WHAT THE EXERCISE ASKS: When you reach the line in the data below that contains "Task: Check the", please start repeating lines exactly, and stop after the line that contains "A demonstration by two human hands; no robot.", repeating nothing else.

** Opening DATA block **

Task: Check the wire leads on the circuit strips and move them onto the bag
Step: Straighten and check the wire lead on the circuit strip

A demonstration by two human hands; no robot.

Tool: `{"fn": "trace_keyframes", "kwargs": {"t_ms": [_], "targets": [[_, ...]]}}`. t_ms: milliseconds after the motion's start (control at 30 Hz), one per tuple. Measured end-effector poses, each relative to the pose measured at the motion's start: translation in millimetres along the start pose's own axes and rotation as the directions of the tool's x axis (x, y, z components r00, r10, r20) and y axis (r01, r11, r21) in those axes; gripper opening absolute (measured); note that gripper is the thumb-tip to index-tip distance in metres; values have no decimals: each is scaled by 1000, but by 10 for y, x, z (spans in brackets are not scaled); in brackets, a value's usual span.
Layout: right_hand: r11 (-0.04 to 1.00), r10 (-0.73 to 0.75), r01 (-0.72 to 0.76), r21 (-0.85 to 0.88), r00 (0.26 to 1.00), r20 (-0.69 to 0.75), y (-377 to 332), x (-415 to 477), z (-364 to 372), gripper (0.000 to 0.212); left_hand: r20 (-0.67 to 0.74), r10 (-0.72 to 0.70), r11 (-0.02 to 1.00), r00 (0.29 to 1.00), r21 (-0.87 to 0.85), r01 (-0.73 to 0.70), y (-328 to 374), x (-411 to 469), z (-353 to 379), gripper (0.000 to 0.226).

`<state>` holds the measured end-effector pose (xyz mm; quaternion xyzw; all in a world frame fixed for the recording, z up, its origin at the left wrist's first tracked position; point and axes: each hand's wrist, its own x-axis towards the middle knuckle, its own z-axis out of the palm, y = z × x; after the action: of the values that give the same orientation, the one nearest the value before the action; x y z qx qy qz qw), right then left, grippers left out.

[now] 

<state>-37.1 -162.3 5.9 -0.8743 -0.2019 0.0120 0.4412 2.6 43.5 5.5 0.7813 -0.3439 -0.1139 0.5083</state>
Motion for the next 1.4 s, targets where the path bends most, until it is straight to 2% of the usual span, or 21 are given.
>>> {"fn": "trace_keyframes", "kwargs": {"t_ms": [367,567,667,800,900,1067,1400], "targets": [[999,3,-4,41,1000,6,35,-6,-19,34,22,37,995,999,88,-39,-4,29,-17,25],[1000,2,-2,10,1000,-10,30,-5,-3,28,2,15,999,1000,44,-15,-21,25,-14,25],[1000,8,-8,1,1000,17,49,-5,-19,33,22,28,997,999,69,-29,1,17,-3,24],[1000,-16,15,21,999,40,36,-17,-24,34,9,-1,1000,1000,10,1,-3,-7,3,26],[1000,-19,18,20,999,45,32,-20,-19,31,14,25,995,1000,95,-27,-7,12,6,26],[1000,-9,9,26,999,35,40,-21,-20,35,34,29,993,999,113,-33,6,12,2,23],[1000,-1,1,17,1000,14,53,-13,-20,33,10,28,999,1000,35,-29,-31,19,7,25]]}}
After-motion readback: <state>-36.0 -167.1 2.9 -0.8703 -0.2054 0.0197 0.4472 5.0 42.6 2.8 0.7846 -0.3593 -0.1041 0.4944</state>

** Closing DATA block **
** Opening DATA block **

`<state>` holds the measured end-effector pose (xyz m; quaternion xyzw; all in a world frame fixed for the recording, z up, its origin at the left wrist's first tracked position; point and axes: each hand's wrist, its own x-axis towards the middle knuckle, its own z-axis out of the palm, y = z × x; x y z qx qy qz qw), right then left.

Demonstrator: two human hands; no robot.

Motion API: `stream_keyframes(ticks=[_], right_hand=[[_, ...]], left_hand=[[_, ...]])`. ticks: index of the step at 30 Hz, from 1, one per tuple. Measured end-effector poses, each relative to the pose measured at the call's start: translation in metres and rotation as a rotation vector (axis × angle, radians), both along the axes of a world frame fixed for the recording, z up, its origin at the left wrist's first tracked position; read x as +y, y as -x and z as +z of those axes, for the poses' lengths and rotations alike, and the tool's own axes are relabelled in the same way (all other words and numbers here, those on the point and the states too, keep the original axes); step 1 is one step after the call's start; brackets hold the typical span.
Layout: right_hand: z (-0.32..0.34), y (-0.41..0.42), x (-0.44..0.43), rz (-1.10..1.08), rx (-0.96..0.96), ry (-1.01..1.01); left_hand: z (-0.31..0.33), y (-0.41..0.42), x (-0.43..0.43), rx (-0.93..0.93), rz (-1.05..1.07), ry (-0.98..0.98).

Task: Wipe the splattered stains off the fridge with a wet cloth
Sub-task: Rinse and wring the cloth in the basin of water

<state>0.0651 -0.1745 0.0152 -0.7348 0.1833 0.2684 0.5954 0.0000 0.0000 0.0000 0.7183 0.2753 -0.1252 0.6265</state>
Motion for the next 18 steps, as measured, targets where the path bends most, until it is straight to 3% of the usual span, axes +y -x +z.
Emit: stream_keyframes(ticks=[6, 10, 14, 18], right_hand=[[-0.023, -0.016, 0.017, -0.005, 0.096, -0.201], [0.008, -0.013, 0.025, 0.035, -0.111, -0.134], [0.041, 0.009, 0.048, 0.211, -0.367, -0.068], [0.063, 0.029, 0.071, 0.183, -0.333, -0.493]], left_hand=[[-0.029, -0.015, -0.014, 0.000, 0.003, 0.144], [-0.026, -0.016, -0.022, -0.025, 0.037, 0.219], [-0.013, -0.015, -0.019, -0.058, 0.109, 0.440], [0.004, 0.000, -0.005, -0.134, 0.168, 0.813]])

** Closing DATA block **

ANSWER SPACE:
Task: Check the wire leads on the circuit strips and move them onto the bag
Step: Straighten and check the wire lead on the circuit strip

A demonstration by two human hands; no robot.

The response to the exercise is now complete.